The idea of racial homogeneity is a bit silly at this point in the evolution of humanity after so many thousands of years of inter-mixing on the planet. Even the Vikings, who inspired so many of the Volkish practices of pro-White spiritual groups, were not racially pure, which has been proven by DNA testing. No there weren’t black Vikings like in the TV show, that wasn’t historically accurate; though maybe the film world is finally getting back at White people for making a parody out of other races for so long, y’know black face and casting Italians as Indigenous people in Westerns and throwing prosthetics on White people to make them look Asian – and like Ben Kingsley playing Ghandi??
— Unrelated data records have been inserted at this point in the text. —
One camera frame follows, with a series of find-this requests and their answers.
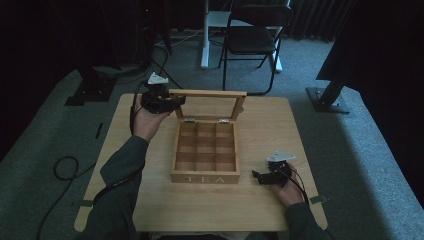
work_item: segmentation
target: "dark curtain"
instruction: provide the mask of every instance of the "dark curtain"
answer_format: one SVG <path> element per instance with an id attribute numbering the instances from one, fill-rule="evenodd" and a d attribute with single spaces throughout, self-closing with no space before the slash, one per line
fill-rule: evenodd
<path id="1" fill-rule="evenodd" d="M 290 26 L 285 31 L 296 39 L 334 40 L 349 16 L 356 0 L 210 0 L 209 10 L 229 11 L 231 6 L 244 4 L 288 4 L 293 10 Z M 204 1 L 169 1 L 171 28 L 202 29 Z"/>
<path id="2" fill-rule="evenodd" d="M 358 0 L 317 79 L 362 99 L 424 203 L 424 3 Z"/>
<path id="3" fill-rule="evenodd" d="M 101 2 L 0 1 L 1 159 L 77 65 L 119 67 Z"/>

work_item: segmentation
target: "box compartment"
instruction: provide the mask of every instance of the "box compartment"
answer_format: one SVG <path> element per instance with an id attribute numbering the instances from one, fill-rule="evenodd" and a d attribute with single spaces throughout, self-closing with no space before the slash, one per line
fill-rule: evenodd
<path id="1" fill-rule="evenodd" d="M 171 98 L 225 97 L 236 98 L 231 116 L 185 117 L 182 109 L 176 111 L 178 130 L 171 179 L 176 183 L 238 183 L 240 177 L 237 157 L 236 118 L 242 109 L 245 92 L 200 90 L 172 90 Z"/>

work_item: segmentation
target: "person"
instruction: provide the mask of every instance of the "person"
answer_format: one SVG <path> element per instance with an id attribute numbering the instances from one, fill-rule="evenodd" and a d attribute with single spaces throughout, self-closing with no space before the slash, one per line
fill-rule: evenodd
<path id="1" fill-rule="evenodd" d="M 171 112 L 152 114 L 143 109 L 140 96 L 136 103 L 133 135 L 100 170 L 106 186 L 144 169 L 149 143 L 162 121 L 171 114 Z M 138 239 L 132 217 L 141 180 L 142 171 L 128 182 L 100 197 L 90 211 L 85 229 L 77 234 L 75 240 Z M 286 218 L 290 239 L 326 239 L 325 232 L 315 222 L 309 206 L 303 203 L 301 192 L 295 184 L 288 181 L 283 188 L 278 185 L 272 185 L 270 188 L 288 208 Z"/>
<path id="2" fill-rule="evenodd" d="M 292 171 L 296 168 L 288 163 Z M 292 174 L 292 179 L 298 184 L 296 174 Z M 327 240 L 327 233 L 315 221 L 309 205 L 305 203 L 302 192 L 292 181 L 287 181 L 284 187 L 279 184 L 270 185 L 269 188 L 286 207 L 285 217 L 289 227 L 289 239 L 313 239 Z"/>

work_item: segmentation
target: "black cable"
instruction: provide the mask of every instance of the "black cable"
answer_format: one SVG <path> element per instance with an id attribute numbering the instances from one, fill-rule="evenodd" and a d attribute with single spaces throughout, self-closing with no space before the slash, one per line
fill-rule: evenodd
<path id="1" fill-rule="evenodd" d="M 293 180 L 293 178 L 291 178 L 289 175 L 287 175 L 287 174 L 286 174 L 285 172 L 283 172 L 281 169 L 278 169 L 278 171 L 279 171 L 280 173 L 282 173 L 284 176 L 286 176 L 286 177 L 287 177 L 287 179 L 289 179 L 290 181 L 292 181 L 292 182 L 294 183 L 294 185 L 296 185 L 296 186 L 300 189 L 300 192 L 302 193 L 303 198 L 305 199 L 305 203 L 309 205 L 308 195 L 306 194 L 306 191 L 305 191 L 305 185 L 303 184 L 303 180 L 302 180 L 302 178 L 300 177 L 300 175 L 299 175 L 296 171 L 294 171 L 293 169 L 291 169 L 291 170 L 292 170 L 292 172 L 294 172 L 294 173 L 295 173 L 295 174 L 299 177 L 300 182 L 302 183 L 303 188 L 299 185 L 299 183 L 297 183 L 295 180 Z"/>
<path id="2" fill-rule="evenodd" d="M 137 76 L 137 75 L 139 75 L 140 74 L 140 72 L 142 71 L 142 74 L 138 77 L 138 78 L 135 78 L 135 79 L 133 79 L 133 80 L 130 80 L 130 81 L 127 81 L 127 82 L 116 82 L 116 85 L 120 85 L 120 84 L 128 84 L 128 83 L 132 83 L 132 82 L 135 82 L 135 81 L 137 81 L 137 80 L 139 80 L 139 79 L 141 79 L 141 80 L 146 80 L 146 79 L 148 79 L 148 77 L 147 77 L 147 72 L 148 72 L 148 68 L 151 68 L 151 69 L 153 69 L 153 66 L 152 66 L 152 64 L 149 62 L 149 63 L 143 63 L 143 64 L 140 64 L 139 65 L 139 67 L 138 68 L 136 68 L 136 69 L 132 69 L 132 70 L 129 70 L 129 71 L 127 71 L 127 72 L 124 72 L 124 73 L 122 73 L 123 75 L 122 75 L 122 77 L 125 77 L 125 76 Z"/>
<path id="3" fill-rule="evenodd" d="M 222 47 L 222 42 L 220 41 L 209 39 L 209 42 L 214 46 Z"/>
<path id="4" fill-rule="evenodd" d="M 168 51 L 166 51 L 166 49 L 164 49 L 162 47 L 155 46 L 155 48 L 157 48 L 159 50 L 162 50 L 162 52 L 165 53 L 165 61 L 163 61 L 163 64 L 160 67 L 160 71 L 159 71 L 159 74 L 158 74 L 158 75 L 161 75 L 162 74 L 162 71 L 163 71 L 163 68 L 165 67 L 166 63 L 168 62 L 169 54 L 168 54 Z"/>
<path id="5" fill-rule="evenodd" d="M 143 86 L 145 83 L 146 83 L 147 81 L 145 80 L 145 81 L 140 81 L 140 83 L 137 85 L 137 87 L 135 88 L 135 91 L 134 91 L 134 98 L 133 98 L 133 107 L 135 107 L 135 104 L 136 104 L 136 101 L 137 101 L 137 95 L 138 95 L 138 93 L 140 92 L 140 88 L 141 88 L 141 86 Z"/>
<path id="6" fill-rule="evenodd" d="M 112 77 L 112 78 L 121 78 L 121 77 L 128 77 L 128 76 L 137 76 L 140 73 L 145 73 L 147 68 L 150 66 L 148 62 L 142 62 L 134 69 L 127 70 L 125 72 L 119 72 L 119 73 L 105 73 L 99 70 L 96 70 L 97 74 L 104 77 Z"/>
<path id="7" fill-rule="evenodd" d="M 59 165 L 62 161 L 66 160 L 66 159 L 71 159 L 71 160 L 73 160 L 73 161 L 75 162 L 75 169 L 74 169 L 74 172 L 73 172 L 73 174 L 72 174 L 72 177 L 67 177 L 67 178 L 62 177 L 62 176 L 60 176 L 60 175 L 57 173 L 58 165 Z M 37 240 L 39 240 L 39 239 L 40 239 L 40 237 L 41 237 L 41 230 L 42 230 L 42 229 L 43 229 L 43 227 L 44 227 L 44 224 L 45 224 L 45 222 L 46 222 L 46 220 L 47 220 L 47 217 L 50 215 L 51 211 L 53 211 L 53 209 L 56 207 L 56 205 L 59 203 L 59 201 L 60 201 L 60 200 L 62 199 L 62 197 L 65 195 L 65 193 L 69 190 L 69 188 L 71 187 L 71 185 L 72 185 L 72 183 L 74 182 L 74 180 L 75 180 L 75 179 L 77 179 L 77 178 L 79 178 L 79 177 L 81 177 L 81 176 L 82 176 L 82 175 L 84 175 L 85 173 L 87 173 L 89 170 L 91 170 L 92 168 L 94 168 L 94 166 L 96 166 L 96 163 L 92 164 L 92 165 L 91 165 L 91 166 L 89 166 L 86 170 L 84 170 L 82 173 L 78 174 L 78 170 L 79 170 L 79 162 L 78 162 L 78 159 L 77 159 L 77 158 L 72 157 L 72 156 L 65 156 L 65 157 L 62 157 L 62 158 L 58 159 L 58 160 L 55 162 L 54 167 L 53 167 L 53 173 L 54 173 L 55 177 L 56 177 L 57 179 L 59 179 L 59 180 L 62 180 L 62 181 L 69 181 L 69 183 L 68 183 L 68 185 L 66 186 L 66 188 L 63 190 L 62 194 L 60 194 L 60 196 L 56 199 L 56 201 L 55 201 L 55 202 L 53 203 L 53 205 L 49 208 L 49 210 L 47 211 L 47 213 L 44 215 L 43 219 L 41 220 L 41 223 L 40 223 L 40 225 L 39 225 L 39 227 L 38 227 L 38 231 L 37 231 L 37 237 L 36 237 L 36 239 L 37 239 Z"/>
<path id="8" fill-rule="evenodd" d="M 156 66 L 158 66 L 158 67 L 160 67 L 160 65 L 155 61 L 155 60 L 153 60 L 152 59 L 152 62 L 154 63 L 154 64 L 156 64 Z M 171 75 L 169 75 L 166 71 L 165 71 L 165 69 L 163 69 L 163 72 L 169 77 L 169 79 L 171 80 L 171 82 L 173 82 L 175 85 L 177 85 L 177 87 L 179 87 L 180 89 L 183 89 L 177 82 L 175 82 L 175 80 L 171 77 Z"/>
<path id="9" fill-rule="evenodd" d="M 140 79 L 143 79 L 143 78 L 145 78 L 145 75 L 143 75 L 143 76 L 141 76 L 141 77 L 138 77 L 138 78 L 134 78 L 134 79 L 131 79 L 131 80 L 128 80 L 128 81 L 126 81 L 126 82 L 124 82 L 124 81 L 117 81 L 116 83 L 115 83 L 115 86 L 116 85 L 125 85 L 125 84 L 129 84 L 129 83 L 133 83 L 133 82 L 137 82 L 138 80 L 140 80 Z"/>
<path id="10" fill-rule="evenodd" d="M 325 232 L 328 234 L 328 236 L 329 236 L 331 239 L 336 240 L 336 238 L 335 238 L 335 237 L 334 237 L 334 235 L 330 232 L 330 230 L 328 230 L 328 228 L 327 228 L 327 229 L 325 229 Z"/>
<path id="11" fill-rule="evenodd" d="M 93 206 L 94 205 L 96 205 L 96 203 L 99 201 L 99 199 L 101 198 L 101 197 L 103 197 L 107 192 L 109 192 L 109 191 L 111 191 L 112 189 L 114 189 L 114 188 L 117 188 L 117 187 L 119 187 L 119 186 L 121 186 L 122 184 L 124 184 L 124 183 L 127 183 L 127 182 L 129 182 L 131 179 L 133 179 L 134 177 L 136 177 L 137 175 L 139 175 L 141 172 L 143 171 L 143 166 L 142 167 L 140 167 L 139 169 L 137 169 L 137 171 L 135 171 L 133 174 L 131 174 L 131 175 L 129 175 L 129 176 L 127 176 L 127 177 L 125 177 L 125 178 L 123 178 L 123 179 L 121 179 L 121 180 L 119 180 L 119 181 L 117 181 L 117 182 L 115 182 L 115 183 L 112 183 L 112 184 L 110 184 L 110 185 L 108 185 L 108 186 L 106 186 L 105 188 L 103 188 L 99 193 L 97 193 L 96 194 L 96 196 L 94 197 L 94 200 L 93 200 Z"/>
I had an encounter with a man from the Asatru Folk Assembly who equated my interest in Asatru and connection to Germanic lands and the German language as being synchronistic with the principles of the AFA. There were times in my youth that I was attracted to such groups and explored their ideologies, though in the end I didn’t find that they made any sense or felt good in my heart and soul. A person who I learned a lot about Asatru from and who inspired me to return to the practice after avoiding it due to it’s racist associations, was half-Nordic and half-Ethiopian. He had ancestral ties to these practices, though because he also has African ancestry, he would never be accepted into the AFA. This is one of the many reasons why they are racist, despite claiming that they aren’t. I get the feeling they would accept a person who is half-Finnish and half-Norwegian, despite Finnish language and culture being entirely different from that of the Nordic and Germanic peoples, and many Finnish people having East Asian ancestry.
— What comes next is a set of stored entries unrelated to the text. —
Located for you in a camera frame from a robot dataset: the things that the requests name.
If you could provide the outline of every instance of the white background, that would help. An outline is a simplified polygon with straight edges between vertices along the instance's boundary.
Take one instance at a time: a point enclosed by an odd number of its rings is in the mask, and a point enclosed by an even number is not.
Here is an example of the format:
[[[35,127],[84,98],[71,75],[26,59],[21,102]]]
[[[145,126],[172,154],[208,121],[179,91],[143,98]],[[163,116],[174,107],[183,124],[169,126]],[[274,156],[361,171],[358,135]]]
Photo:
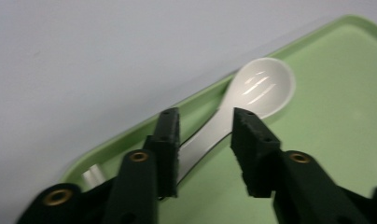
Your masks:
[[[85,152],[377,1],[0,1],[0,224]]]

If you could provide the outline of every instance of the tray surface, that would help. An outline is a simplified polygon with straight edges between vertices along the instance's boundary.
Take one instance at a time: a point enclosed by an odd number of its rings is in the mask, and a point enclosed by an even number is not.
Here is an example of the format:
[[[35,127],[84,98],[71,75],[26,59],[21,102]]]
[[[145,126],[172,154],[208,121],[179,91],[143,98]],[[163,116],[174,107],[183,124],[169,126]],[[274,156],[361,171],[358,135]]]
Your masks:
[[[264,120],[282,150],[311,154],[338,185],[370,196],[377,186],[377,25],[346,16],[268,57],[289,64],[297,81],[289,105]],[[182,140],[212,116],[231,76],[176,105]],[[88,189],[81,174],[95,163],[113,177],[156,118],[93,149],[61,181]],[[248,197],[240,173],[227,137],[179,186],[179,198],[160,204],[160,223],[276,223],[272,199]]]

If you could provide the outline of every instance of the spoon bowl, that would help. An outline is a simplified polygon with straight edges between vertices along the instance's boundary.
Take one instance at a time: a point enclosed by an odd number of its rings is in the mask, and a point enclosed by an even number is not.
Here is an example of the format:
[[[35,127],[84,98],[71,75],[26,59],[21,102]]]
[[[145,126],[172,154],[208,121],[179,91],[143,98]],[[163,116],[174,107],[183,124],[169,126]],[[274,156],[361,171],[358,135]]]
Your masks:
[[[242,67],[231,81],[218,110],[179,149],[181,180],[232,129],[234,107],[252,111],[261,119],[282,109],[292,98],[296,82],[284,62],[261,58]]]

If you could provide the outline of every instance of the brass screw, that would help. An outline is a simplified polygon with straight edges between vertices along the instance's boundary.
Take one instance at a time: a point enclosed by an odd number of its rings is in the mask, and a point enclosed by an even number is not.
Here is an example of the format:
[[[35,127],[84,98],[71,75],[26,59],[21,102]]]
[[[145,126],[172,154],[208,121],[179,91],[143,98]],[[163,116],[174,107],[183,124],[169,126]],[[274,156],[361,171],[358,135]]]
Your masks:
[[[43,204],[47,206],[55,206],[67,202],[73,195],[70,189],[56,189],[50,194],[48,194],[44,200]]]
[[[135,152],[130,156],[131,161],[146,161],[148,155],[145,152]]]
[[[292,153],[289,155],[289,158],[295,162],[299,163],[308,163],[311,161],[311,159],[304,154],[301,153]]]

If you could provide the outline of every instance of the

The AFA and other Volkish groups are more concerned with 19th and 20th century eugenics, and ideas inspired by national socialism as it was practised in Germany, than they are with connecting to the ancient roots of Nordic spirituality. The Vikings and other Germanic tribes intermixed with many different races, and their social structure was based around kinship ties, not “Whiteness”. It would be interesting to see what AFA member’s DNA profiles look like - maybe they’d have a similar crisis as many members of the popular racist webforum Stormfront did when DNA testing revealed many of them as having mixed non-White ancestry. Looking at images of AFA members, they don’t seem to be of pure Nordic heritage.

All that being said, there is a particular resonance that a spiritual practice has when it’s connected to one’s heritage and ancestry and that’s something I’ve felt when travelling throughout Europe and visiting sacred sites there. I think where things go sideways is when groups become fixated on racial purity and leave out those with darker skin who have mixed ancestry. That’s when belief systems become ideologies and become potentially harmful.

** Like many fans of the band Burzum I’m conflicted by my love for the music and the terrible ideologies and actions of Varg Vikerners. Over the years I’ve disassociated myself from most NSBM bands I used to listen to, yet I haven’t been able to let go of the album Filosefem. In the Winter months when I am purging the blackness from my soul this album is my portal through the darkness and back into the light.

How One Artist Reconciled his conflicting love for Burzum's music and contempt for Varg's political views

Normal Girl Plays Burzum


*** There’s a great herbal store in Victoria called Green Muse and through being a customer there and going to markets that they put on, I’ve learned about the art of saining, which is a Celtic smoke cleansing practice.